The Child Trust Funds were the idea of Gordon Brown when he was Chancellor of the Exchequer in 2005. He launched the tax-free funds as a way to encourage parents to save for their children.
Every child born between September 2002 and September 2011 was given a £250 voucher – £500 if they were from low income families – which was topped up by a second voucher when they were seven.
The money was to be invested in a special account which could only be accessed when the child turned 18. Parents, family and friends could add to the pot if they wished, to a maximum of £9,000 a year, but even if they didn’t the accounts should still be worth £1,000 or more.
However, many of the 55,000 turning 18 this month will have no idea the money is there waiting for them. Some parents never told their children and forgot about it themselves like Kerry McWalter who heard about the scheme on social media.
She said: “When I found out, I was quite surprised. I wasn’t aware I had one. My mum had forgotten about it.”
She has since told a friend who found she too has an account she wasn’t aware of.
Parents or guardians were encouraged to set up accounts for their children with one of a number of providers when the vouchers were distributed, but 1.8 million didn’t do so leaving Her Majesty’s Revenue & Customs (HMRC) to do it for them.
In the case of children in care the accounts were set up by local authorities and have since been managed by The Share Foundation, a charity which is also helping others to track down their money.
The scheme was eventually scrapped by the Coalition government in 2011, but not before vouchers had been issued to 6.3 million children.
Approximately 700,000 children a year will turn 18 over the next nine years and they can either redeem their trust fund and spend the cash or continue to save for their future.
Accountants have estimated that a trust which wasn’t topped up could be worth between £1,000 and £1,500, depending on if it was saved as cash or invested in shares.
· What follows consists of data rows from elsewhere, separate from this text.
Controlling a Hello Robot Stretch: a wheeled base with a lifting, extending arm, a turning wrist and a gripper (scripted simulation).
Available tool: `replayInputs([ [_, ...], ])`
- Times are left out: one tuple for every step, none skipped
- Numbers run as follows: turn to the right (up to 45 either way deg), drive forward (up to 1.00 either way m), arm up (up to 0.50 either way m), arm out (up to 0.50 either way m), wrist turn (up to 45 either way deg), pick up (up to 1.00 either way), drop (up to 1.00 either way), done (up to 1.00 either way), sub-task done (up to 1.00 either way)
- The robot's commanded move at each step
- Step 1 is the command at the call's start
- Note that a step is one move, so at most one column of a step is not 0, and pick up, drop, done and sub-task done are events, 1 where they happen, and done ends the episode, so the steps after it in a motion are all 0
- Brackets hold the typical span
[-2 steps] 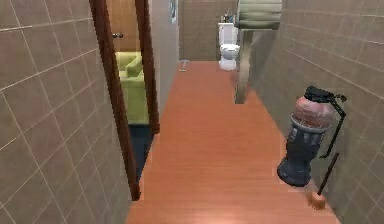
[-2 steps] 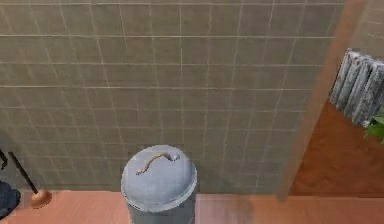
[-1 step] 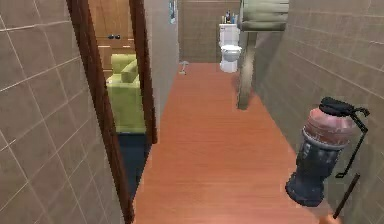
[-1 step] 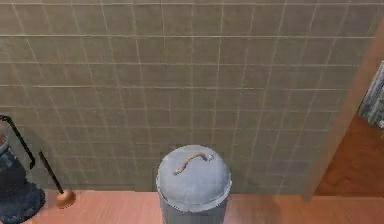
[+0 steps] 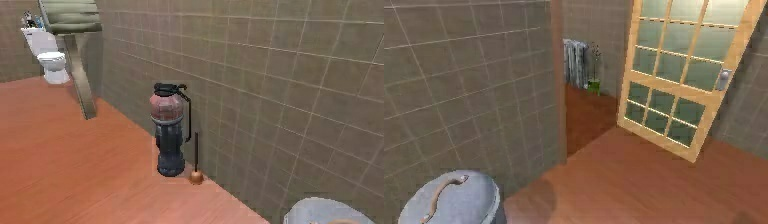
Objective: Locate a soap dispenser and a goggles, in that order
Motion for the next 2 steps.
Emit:
replayInputs([
  [45.0,0.00,0.00,0.00,0.0,0.00,0.00,0.00,0.00],
  [0.0,0.05,0.00,0.00,0.0,0.00,0.00,0.00,0.00],
])
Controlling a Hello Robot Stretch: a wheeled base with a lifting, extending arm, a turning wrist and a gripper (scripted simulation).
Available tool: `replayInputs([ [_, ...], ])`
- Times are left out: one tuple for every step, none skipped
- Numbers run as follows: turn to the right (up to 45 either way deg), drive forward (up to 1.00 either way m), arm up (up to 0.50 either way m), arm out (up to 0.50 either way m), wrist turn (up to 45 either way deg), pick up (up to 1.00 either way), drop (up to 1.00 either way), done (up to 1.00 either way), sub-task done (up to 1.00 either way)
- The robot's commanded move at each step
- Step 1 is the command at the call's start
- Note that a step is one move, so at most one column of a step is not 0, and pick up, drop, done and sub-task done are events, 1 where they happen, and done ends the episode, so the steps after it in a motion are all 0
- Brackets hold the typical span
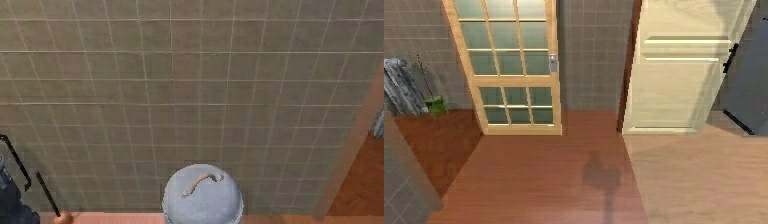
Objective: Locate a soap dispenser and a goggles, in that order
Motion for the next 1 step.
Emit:
replayInputs([
  [-45.0,0.00,0.00,0.00,0.0,0.00,0.00,0.00,0.00],
])
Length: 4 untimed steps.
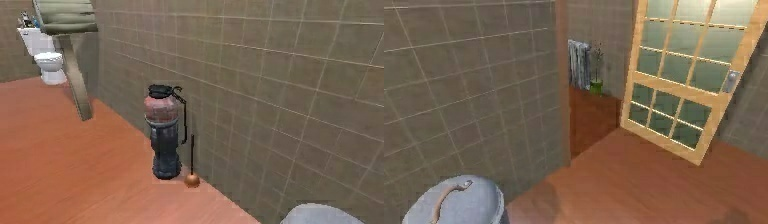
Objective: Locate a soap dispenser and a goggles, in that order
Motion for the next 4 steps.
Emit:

Provider Unity Mutual says half the teens will receive more than £5,000, just over a quarter will get £20,000 and those with the maximum parental contribution and investment growth could produce almost £50,000.
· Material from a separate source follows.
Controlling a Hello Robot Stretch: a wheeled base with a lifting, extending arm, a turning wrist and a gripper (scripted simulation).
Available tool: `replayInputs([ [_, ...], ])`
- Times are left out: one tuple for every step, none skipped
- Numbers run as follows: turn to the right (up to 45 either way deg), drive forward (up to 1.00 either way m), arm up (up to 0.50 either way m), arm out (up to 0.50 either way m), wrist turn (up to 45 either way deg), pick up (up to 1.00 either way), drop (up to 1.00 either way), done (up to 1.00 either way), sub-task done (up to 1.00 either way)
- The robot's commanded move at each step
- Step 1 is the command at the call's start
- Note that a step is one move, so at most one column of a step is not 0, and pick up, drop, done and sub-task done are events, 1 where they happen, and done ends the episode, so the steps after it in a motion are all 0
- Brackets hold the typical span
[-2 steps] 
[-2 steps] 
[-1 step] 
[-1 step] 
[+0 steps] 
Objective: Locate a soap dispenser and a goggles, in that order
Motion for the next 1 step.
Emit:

For teens who have no idea where their money might be they can get help from The Shares Foundation.
Economic Secretary to the Treasury, John Glen, said: “We want to make sure all young people can access the money which has been set aside for them, to invest in their future and continue a savings habit, as they turn 18.
“If you’re unsure if you have an account or where it may be, it’s easy to track down your provider online.”